**Exercise brief:**
Would you retype the entries from the first line to the line bearing "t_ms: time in", both included, leaving out every picture?

-- Opening Marker --

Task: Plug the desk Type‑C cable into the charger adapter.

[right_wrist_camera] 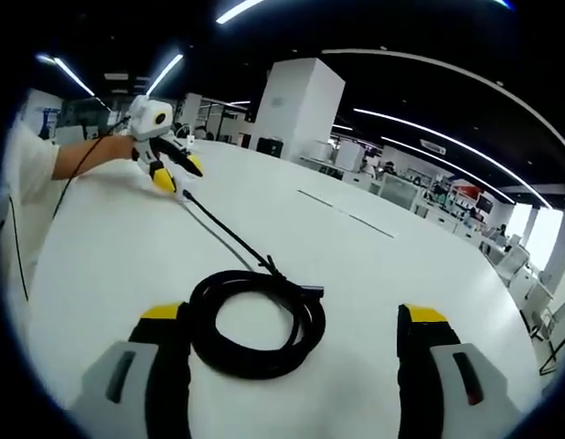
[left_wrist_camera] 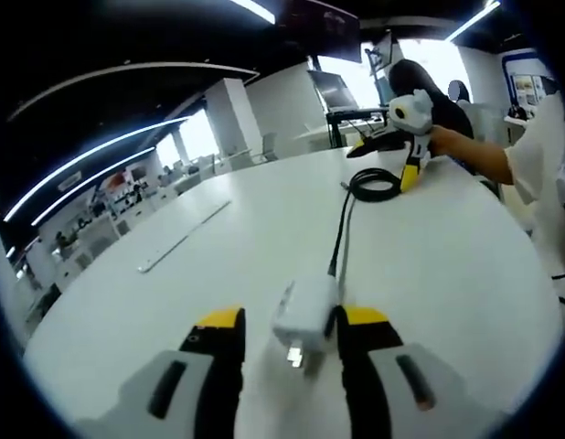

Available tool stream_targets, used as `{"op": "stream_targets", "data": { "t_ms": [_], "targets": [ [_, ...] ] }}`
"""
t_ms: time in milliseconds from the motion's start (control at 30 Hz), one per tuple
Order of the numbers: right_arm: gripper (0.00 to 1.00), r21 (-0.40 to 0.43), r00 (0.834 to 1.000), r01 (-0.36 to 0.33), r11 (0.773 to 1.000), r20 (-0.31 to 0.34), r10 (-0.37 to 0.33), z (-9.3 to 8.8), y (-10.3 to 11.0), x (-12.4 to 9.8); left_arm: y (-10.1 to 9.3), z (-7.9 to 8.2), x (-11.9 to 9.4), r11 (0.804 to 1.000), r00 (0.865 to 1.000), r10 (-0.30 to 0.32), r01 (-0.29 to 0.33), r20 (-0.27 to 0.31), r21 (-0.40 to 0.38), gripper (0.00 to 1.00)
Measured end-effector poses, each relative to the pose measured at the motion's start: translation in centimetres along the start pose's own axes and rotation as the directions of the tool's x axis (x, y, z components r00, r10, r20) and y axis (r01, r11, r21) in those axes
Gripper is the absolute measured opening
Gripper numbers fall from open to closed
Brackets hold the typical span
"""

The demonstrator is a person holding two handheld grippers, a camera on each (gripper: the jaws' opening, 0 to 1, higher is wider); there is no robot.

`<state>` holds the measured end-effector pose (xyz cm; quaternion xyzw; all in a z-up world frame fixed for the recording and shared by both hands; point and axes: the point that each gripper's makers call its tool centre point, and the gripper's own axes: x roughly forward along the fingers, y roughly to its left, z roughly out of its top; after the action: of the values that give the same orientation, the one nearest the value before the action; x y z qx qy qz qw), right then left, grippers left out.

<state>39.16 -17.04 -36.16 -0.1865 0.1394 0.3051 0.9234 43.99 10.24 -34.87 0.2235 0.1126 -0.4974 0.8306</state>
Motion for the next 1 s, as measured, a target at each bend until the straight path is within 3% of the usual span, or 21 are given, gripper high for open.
{"op": "stream_targets", "data": {
  "t_ms": [1000],
  "targets": [
    [0.96,-0.014,0.999,0.039,0.999,-0.024,-0.039,0.1,-1.8,2.4,4.6,-0.3,3.1,0.996,0.994,0.088,-0.086,-0.057,0.031,0.38]
  ]
}}
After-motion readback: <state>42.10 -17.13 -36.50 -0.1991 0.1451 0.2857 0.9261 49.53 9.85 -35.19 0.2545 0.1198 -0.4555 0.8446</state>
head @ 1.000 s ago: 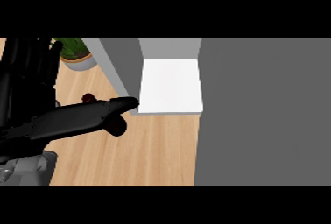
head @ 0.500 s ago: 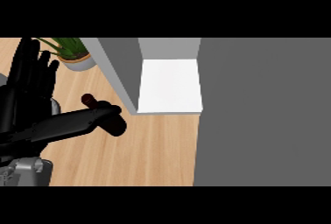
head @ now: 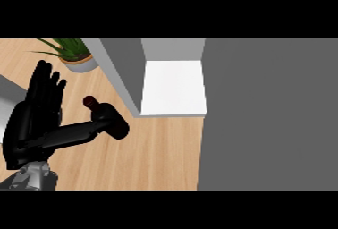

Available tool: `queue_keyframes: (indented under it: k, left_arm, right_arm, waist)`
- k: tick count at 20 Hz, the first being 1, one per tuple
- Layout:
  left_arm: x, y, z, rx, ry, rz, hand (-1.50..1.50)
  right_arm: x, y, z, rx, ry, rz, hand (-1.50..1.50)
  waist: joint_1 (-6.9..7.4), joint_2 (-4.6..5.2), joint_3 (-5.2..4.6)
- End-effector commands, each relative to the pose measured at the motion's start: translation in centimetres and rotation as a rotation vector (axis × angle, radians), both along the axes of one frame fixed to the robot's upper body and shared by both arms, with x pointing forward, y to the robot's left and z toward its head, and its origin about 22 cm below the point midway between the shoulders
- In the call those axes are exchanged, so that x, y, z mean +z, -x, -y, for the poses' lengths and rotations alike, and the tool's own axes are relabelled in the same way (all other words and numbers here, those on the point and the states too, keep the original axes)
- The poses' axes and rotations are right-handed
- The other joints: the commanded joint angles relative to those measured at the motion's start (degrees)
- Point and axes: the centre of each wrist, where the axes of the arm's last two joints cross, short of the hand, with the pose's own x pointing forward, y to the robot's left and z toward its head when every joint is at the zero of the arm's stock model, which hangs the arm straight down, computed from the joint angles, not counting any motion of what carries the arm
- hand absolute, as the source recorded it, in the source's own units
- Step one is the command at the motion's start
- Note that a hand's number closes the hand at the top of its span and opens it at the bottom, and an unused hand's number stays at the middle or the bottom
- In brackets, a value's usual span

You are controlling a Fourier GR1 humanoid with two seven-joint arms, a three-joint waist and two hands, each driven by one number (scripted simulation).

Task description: Pick up the wine, place it into the cabinet and close the cabinet

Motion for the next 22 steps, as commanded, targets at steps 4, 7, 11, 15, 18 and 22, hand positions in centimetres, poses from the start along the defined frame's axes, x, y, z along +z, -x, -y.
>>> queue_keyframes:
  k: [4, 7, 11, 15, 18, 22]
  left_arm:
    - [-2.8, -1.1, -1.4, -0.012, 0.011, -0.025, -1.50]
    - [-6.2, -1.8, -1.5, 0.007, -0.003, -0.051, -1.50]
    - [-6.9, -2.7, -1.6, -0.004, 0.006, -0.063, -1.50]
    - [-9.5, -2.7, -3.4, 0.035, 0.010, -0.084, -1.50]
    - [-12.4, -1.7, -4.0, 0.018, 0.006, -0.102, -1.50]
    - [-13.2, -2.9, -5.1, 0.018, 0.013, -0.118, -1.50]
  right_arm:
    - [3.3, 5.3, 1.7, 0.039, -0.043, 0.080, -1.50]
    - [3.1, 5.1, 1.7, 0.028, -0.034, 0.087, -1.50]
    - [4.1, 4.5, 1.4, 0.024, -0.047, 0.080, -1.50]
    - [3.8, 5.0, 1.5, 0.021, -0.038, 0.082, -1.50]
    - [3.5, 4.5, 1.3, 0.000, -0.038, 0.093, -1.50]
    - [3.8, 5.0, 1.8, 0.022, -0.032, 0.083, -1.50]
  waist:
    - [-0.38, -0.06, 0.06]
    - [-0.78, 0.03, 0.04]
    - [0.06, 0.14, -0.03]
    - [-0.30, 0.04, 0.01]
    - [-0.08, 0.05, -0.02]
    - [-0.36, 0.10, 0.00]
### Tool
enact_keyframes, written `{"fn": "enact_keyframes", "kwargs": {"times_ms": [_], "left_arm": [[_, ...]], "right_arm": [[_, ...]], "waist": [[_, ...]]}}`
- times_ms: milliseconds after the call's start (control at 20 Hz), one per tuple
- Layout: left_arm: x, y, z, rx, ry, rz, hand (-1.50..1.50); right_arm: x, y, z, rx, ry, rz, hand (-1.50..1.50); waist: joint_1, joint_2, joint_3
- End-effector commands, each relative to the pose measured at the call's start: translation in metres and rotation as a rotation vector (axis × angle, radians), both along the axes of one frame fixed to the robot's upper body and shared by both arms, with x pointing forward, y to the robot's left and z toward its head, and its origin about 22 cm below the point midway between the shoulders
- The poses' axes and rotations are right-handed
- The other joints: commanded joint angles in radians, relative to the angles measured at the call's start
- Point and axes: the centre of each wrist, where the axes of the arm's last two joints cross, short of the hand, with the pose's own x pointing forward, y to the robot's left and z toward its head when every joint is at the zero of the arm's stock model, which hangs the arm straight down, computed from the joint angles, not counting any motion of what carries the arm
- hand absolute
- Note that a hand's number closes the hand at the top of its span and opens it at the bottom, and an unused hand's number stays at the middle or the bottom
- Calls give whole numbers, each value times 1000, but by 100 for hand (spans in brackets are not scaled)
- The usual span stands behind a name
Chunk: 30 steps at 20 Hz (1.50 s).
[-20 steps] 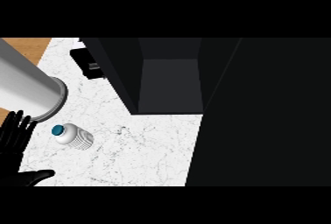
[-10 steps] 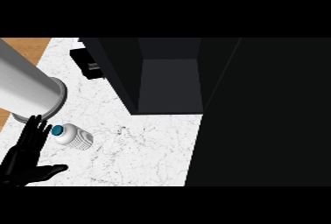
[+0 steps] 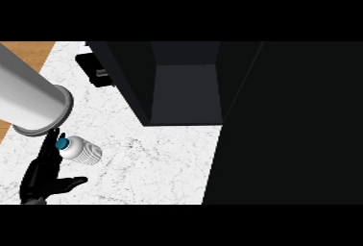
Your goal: Pick up the bottled water, place it into the cabinet and close the cabinet
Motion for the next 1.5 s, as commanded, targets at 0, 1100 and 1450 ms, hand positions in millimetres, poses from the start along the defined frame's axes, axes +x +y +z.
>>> {"fn": "enact_keyframes", "kwargs": {"times_ms": [0, 1100, 1450], "left_arm": [[-5, 8, -17, -9, -18, 17, -150], [34, -30, -32, -108, -176, -36, 150], [50, -47, -25, 190, -290, -69, 150]], "right_arm": [[-14, -3, 11, -52, -63, -48, -150], [-14, -9, 15, -32, -61, -65, -150], [-19, -18, 19, -40, -66, -65, -150]], "waist": [[0, 1, 0], [1, 1, 0], [-9, 2, -1]]}}
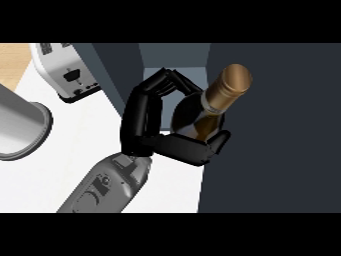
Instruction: Pick up the wine, place it into the cabinet and close the cabinet
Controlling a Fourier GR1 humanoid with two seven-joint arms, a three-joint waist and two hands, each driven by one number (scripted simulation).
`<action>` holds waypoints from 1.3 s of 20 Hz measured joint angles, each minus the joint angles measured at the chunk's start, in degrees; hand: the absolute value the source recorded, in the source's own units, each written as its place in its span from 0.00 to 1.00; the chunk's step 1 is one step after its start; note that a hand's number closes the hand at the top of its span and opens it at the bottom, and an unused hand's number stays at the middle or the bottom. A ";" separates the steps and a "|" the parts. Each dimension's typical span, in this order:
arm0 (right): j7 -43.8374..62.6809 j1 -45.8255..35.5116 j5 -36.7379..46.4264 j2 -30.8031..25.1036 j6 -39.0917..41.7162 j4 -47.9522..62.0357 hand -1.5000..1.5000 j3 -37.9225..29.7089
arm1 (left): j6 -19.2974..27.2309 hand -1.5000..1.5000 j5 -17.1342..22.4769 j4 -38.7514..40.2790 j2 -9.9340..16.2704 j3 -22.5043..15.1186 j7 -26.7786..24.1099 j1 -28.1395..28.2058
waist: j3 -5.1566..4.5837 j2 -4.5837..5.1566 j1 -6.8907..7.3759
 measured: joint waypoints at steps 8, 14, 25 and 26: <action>0.07 0.22 -0.42 -0.09 0.41 -0.06 0.00 -0.28 | 2.62 1.00 4.36 5.55 -0.01 -0.69 -5.24 -1.03 | -0.02 0.03 -0.08; 0.82 -0.45 -0.60 -0.23 0.13 0.01 0.00 -0.47 | 4.33 1.00 9.66 8.88 -0.02 -1.82 -11.67 -0.20 | -0.02 0.05 -0.11; 1.47 -1.52 -0.44 -0.11 -0.82 -0.14 0.00 0.19 | 4.34 1.00 8.76 18.81 0.08 -3.05 -19.43 0.48 | -0.02 0.01 0.01; 1.77 -2.31 -0.39 -0.28 -1.04 0.00 0.00 -0.11 | 3.56 1.00 8.53 19.20 0.24 -2.44 -20.17 0.98 | -0.02 0.01 0.12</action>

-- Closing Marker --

**Solution to the problem:**
Task: Plug the desk Type‑C cable into the charger adapter.

[right_wrist_camera] 
[left_wrist_camera] 

Available tool stream_targets, used as `{"op": "stream_targets", "data": { "t_ms": [_], "targets": [ [_, ...] ] }}`
"""
t_ms: time in milliseconds from the motion's start (control at 30 Hz), one per tuple

Work on the answer has been completed.